■ **Exercise goal**
Give the listing below again exactly, but without any of its pictures.
___ Information shown
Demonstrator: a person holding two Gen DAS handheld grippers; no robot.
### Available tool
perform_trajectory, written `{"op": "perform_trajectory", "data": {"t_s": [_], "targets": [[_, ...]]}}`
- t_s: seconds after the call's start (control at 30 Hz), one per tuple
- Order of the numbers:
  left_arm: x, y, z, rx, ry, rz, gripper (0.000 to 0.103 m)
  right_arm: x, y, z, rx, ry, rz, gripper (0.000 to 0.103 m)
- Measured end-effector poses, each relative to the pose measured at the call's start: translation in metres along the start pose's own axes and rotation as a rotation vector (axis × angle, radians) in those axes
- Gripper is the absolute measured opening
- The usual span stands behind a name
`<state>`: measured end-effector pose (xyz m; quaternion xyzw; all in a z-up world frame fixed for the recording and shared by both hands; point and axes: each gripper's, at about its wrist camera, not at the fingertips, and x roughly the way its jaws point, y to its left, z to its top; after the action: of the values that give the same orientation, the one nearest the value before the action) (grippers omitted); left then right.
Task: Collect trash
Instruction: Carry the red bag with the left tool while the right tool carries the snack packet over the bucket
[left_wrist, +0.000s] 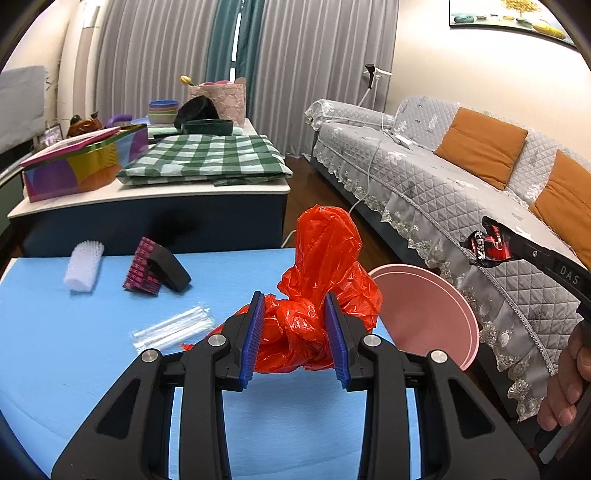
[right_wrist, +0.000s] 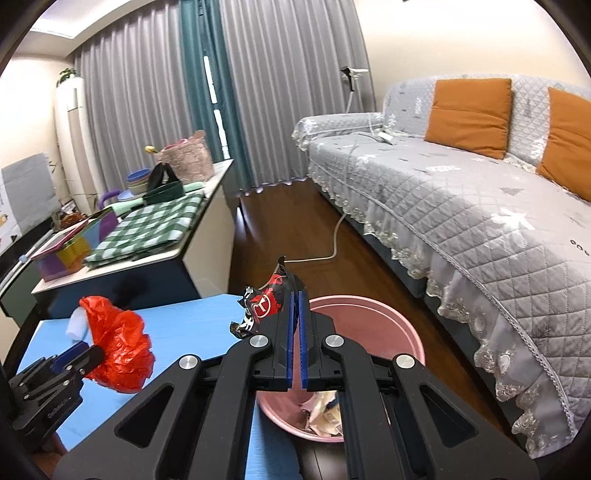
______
■ **Response area**
Demonstrator: a person holding two Gen DAS handheld grippers; no robot.
### Available tool
perform_trajectory, written `{"op": "perform_trajectory", "data": {"t_s": [_], "targets": [[_, ...]]}}`
- t_s: seconds after the call's start (control at 30 Hz), one per tuple
- Order of the numbers:
  left_arm: x, y, z, rx, ry, rz, gripper (0.000 to 0.103 m)
  right_arm: x, y, z, rx, ry, rz, gripper (0.000 to 0.103 m)
- Measured end-effector poses, each relative to the pose measured at the call's start: translation in metres along the start pose's own axes and rotation as a rotation vector (axis × angle, radians) in those axes
- Gripper is the absolute measured opening
- The usual span stands behind a name
`<state>`: measured end-effector pose (xyz m; quaternion xyzw; all in a z-up world frame fixed for the recording and shared by both hands; point and axes: each gripper's, at about its wrist camera, not at the fingertips, and x roughly the way its jaws point, y to its left, z to its top; after the action: of the values that give the same orientation, the one nearest the value before the action) (grippers omitted); left then right.
Task: Collect trash
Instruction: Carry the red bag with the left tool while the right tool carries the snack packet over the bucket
[left_wrist, +0.000s] 
[right_wrist, +0.000s] 

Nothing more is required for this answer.